Plum Creek has now submitted Version 2.0, the revised version of its massive development plan to transform the Moosehead Lake region. As with Version 1.0, their
original plan, it is crucial to read the fine print, rather than rely on Plum Creek’s
ceaseless TV and radio advertising campaign.
Plum Creek claims to have listened to the thousands of Maine people who attended and spoke at hearings, wrote letters and signed petitions expressing opposition to the original plan.
Send Plum Creek some Q-tips. They must have had wax in their ears.

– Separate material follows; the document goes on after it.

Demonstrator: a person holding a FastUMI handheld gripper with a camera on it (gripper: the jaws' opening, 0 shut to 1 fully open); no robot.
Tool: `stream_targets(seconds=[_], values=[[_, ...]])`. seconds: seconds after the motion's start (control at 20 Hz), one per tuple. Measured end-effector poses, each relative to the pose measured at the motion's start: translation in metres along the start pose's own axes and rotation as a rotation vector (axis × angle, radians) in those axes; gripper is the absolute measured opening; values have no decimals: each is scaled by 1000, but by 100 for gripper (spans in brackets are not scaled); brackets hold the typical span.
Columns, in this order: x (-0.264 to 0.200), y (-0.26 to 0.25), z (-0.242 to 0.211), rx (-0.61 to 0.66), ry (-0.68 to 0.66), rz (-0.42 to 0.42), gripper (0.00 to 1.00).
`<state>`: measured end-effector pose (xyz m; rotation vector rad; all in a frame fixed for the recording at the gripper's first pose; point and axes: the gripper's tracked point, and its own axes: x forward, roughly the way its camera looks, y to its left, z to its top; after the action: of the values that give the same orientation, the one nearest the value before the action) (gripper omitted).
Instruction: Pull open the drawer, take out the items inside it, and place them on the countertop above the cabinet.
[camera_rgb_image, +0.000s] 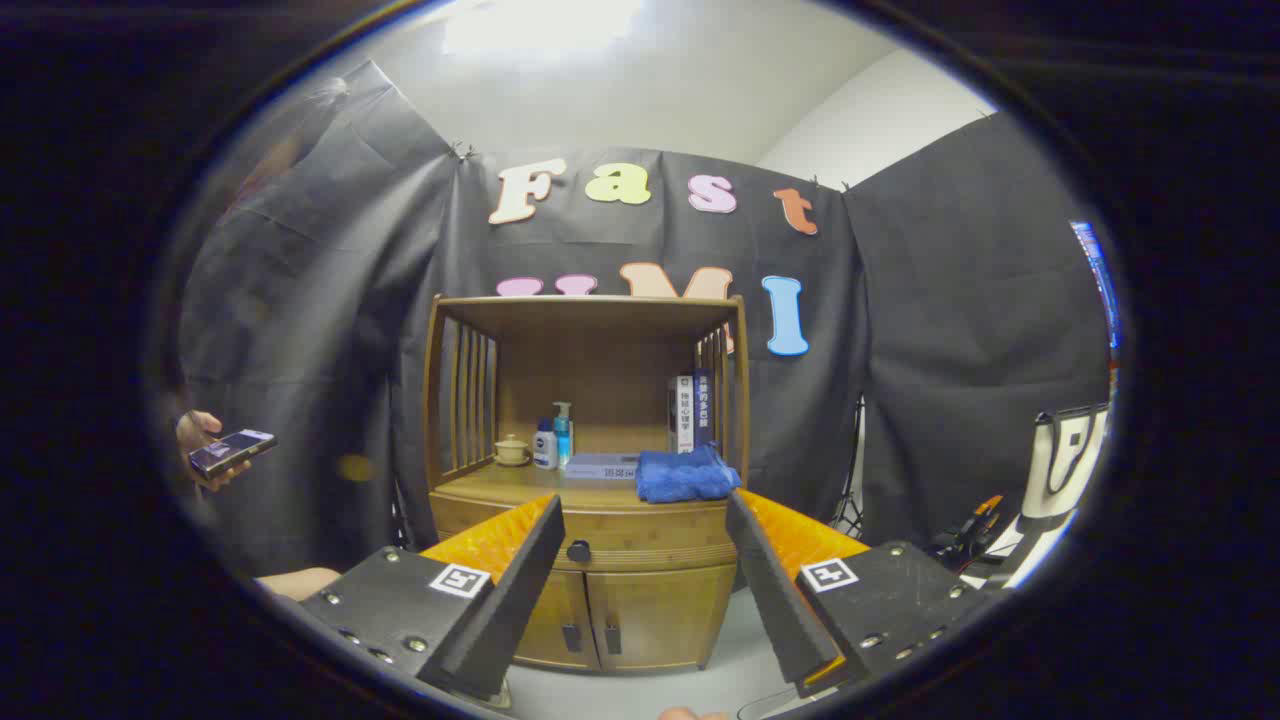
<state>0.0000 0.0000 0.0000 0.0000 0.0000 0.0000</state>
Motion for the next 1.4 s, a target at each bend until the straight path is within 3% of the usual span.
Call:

Plum Creek failed to hear Maine people say that their plan had too much development. This new revision still proposes 975 house lots and two resorts, exactly the same as the original plan. Plum Creek didn’t decrease the number of house lots by even one measly lot.

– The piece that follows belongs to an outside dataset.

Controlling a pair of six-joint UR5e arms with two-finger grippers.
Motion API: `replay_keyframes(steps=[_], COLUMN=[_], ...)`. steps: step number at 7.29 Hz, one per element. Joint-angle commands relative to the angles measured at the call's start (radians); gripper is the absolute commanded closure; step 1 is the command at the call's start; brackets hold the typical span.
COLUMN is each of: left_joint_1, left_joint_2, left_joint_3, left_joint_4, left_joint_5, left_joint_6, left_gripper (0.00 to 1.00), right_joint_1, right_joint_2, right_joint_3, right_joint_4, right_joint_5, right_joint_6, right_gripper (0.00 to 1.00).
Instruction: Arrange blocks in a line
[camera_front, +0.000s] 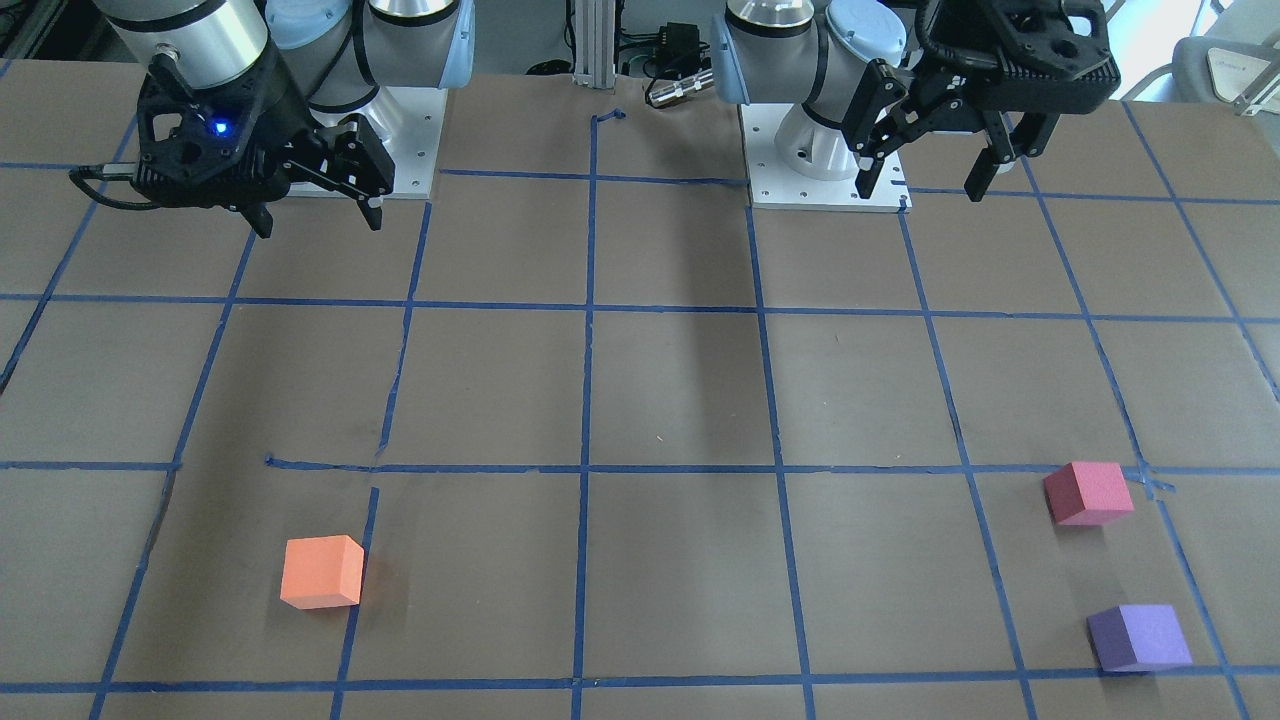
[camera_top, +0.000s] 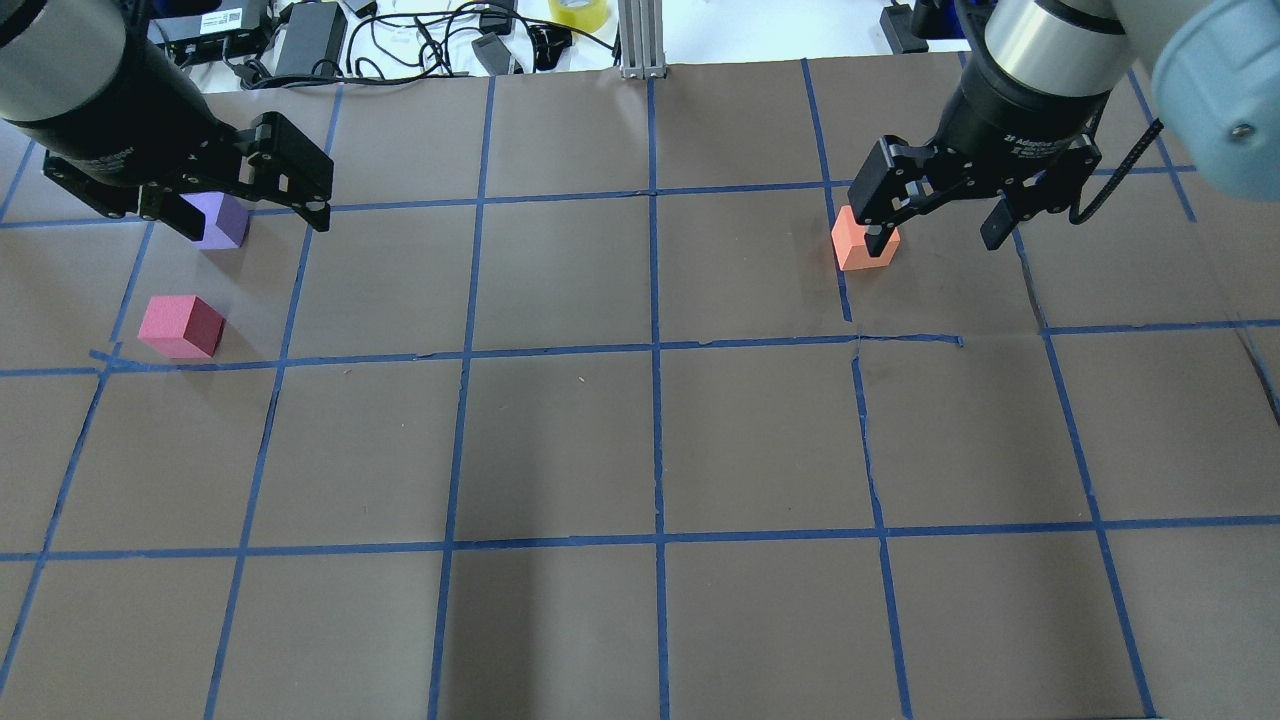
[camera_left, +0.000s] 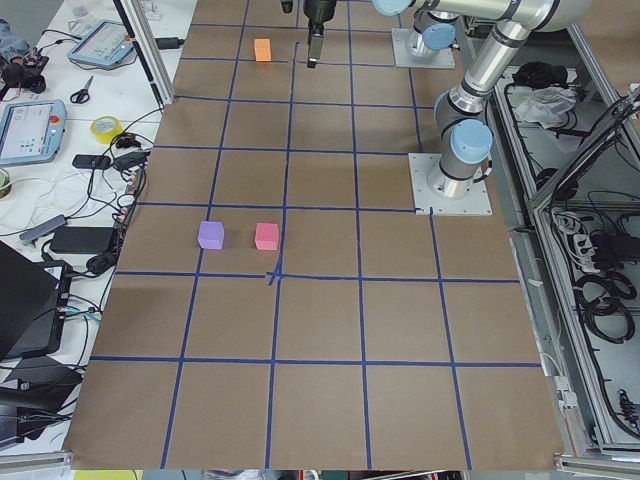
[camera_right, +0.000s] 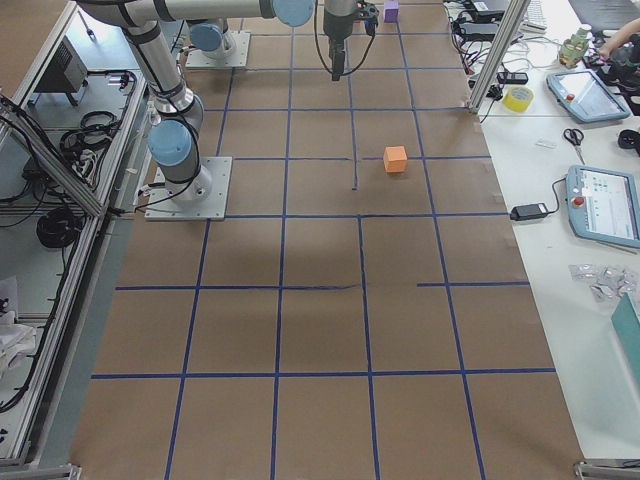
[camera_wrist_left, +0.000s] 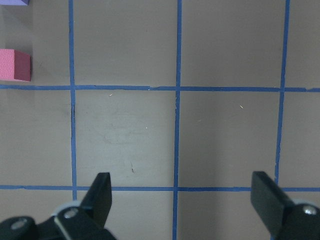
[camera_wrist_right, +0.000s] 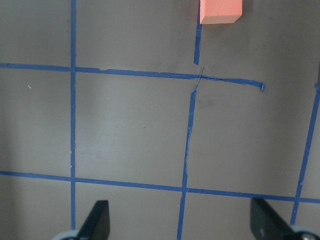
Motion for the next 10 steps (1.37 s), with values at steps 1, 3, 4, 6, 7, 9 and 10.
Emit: replay_keyframes(steps=[1, 3, 4, 6, 7, 9, 10], left_joint_1=[0.0, 0.0, 0.0, 0.0, 0.0, 0.0, 0.0], left_joint_2=[0.0, 0.0, 0.0, 0.009, 0.012, 0.012, 0.012], left_joint_3=[0.0, 0.0, -0.002, -0.028, -0.029, -0.029, -0.029], left_joint_4=[0.0, -0.002, -0.003, 0.003, 0.003, 0.003, 0.001], left_joint_5=[0.0, 0.0, 0.0, 0.002, 0.002, 0.002, 0.002], left_joint_6=[0.0, 0.0, 0.0, -0.002, -0.002, -0.002, -0.002], left_gripper=[0.0, 0.0, 0.0, 0.0, 0.0, 0.0, 0.0], right_joint_1=[0.0, -0.001, -0.001, 0.0, -0.001, -0.001, -0.001], right_joint_2=[0.0, -0.001, 0.0, 0.002, -0.001, -0.006, -0.007], right_joint_3=[0.001, 0.0, 0.001, 0.001, -0.005, -0.002, -0.003], right_joint_4=[-0.001, 0.004, 0.012, -0.003, -0.001, -0.001, 0.003], right_joint_5=[-0.008, -0.017, -0.016, -0.001, -0.01, -0.019, -0.018], right_joint_6=[0.005, 0.005, 0.004, 0.004, 0.004, 0.007, 0.005], right_gripper=[0.0, 0.0, 0.0, 0.0, 0.0, 0.0, 0.0])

Plum Creek didn’t hear Maine people who said the development was proposed for the wrong places. Ninety percent of the proposed lots are in exactly the same places they were in the original plan.
One of the resorts has been moved closer to Greenville, and that is an improvement. But the revised plan would still scatter 58 subdivisions across one of the most scenic and important landscapes in Maine – with new houses landing deep in Maine’s North Woods, 20 to 35 miles from Greenville.
A close read of Version 2.0 reveals that there is no cap on the amount of development proposed at the 2,600-acre Moose Mountain resort. The plan proposes “sufficient resort accommodations to make the resort economically feasible (currently estimated
to be 500).” Will it be 500, or 1,000, or more?
At the Suncadia resort on 6,300 acres of former Plum Creek land in Roslyn, Wash., 3,785 new housing units are planned (www.suncadia.com).
And these “so-called” accommodation units in Maine? At both the Lily Bay resort (slated for 250 “accommodation units”) and at the Moose Mountain resort, they could be anything from hotels rooms to gated suburban-style neighborhoods to McMansions. So instead of 975 house lots, the region could be facing 2,000 or more new houses, with
their accompanying cars, lawnmowers, boom boxes and boats on Moosehead Lake.
And Plum Creek has proposed no limit of any kind on the amount or type of commercial development at these resorts. Unlimited numbers of retail stores, restaurants, gas stations, beauty parlors and more will be competing with locally owned
businesses in Greenville.
Also, according to the fine print of the application, each of the shorefront lots could have its own “boathouse” hanging out over the water. Currently, boathouses are generally not allowed at all in the unorganized towns administered by the Land Use Regulation Commission.
But wait, there is more. These “boathouses” can have 5,000 square feet of floor space – well over twice the size of most Maine homes.
Plum Creek also wants to freeze forest practices regulations on the 421,000 acres in their plan area for 30 years. So, for instance, if the Land Use Regulation Commission were to discover that timber
harvesting practices were destroying important wildlife habitat, they could update the law that applies to everyone but Plum Creek – a sweetheart deal, if they can get away with it.
And this isn’t the only example of how Plum Creek is trying to rewrite the rules to its own advantage. Nearly 100 pages of the more than 1,000-page application are proposed revisions of existing rules that would only benefit Plum Creek.
Although Plum Creek claims to have gone back to the drawing board, they didn’t return with a plan that is very much different. It still represents the largest development in Maine history, with too much subdivision sprawling out across one of Maine’s most beautiful landscapes. To see a map of Plum Creek’s development proposal, log onto www.maineenvironment.org.
Maine people should continue to reject Plum Creek’s proposal until or unless the company comes forward with a Version 3.0 of its plan. The elements of a successful plan are obvious to anyone who has been really listening to the concerns of Maine people.
New development in the Moosehead Lake region should be concentrated in or near the existing communities of Greenville and Rockwood, and not on the shorelines and ridgelines that literally define the character of the area. And the loopholes that would give Plum Creek broad latitude to expand its impacts on the region must be eliminated –
so that Maine people can fully determine whether Plum Creek’s proposal would destroy a part of the state that so many of us hold dear.
Catherine B. Johnson is North Woods Project director of the Natural Resources Council of Maine.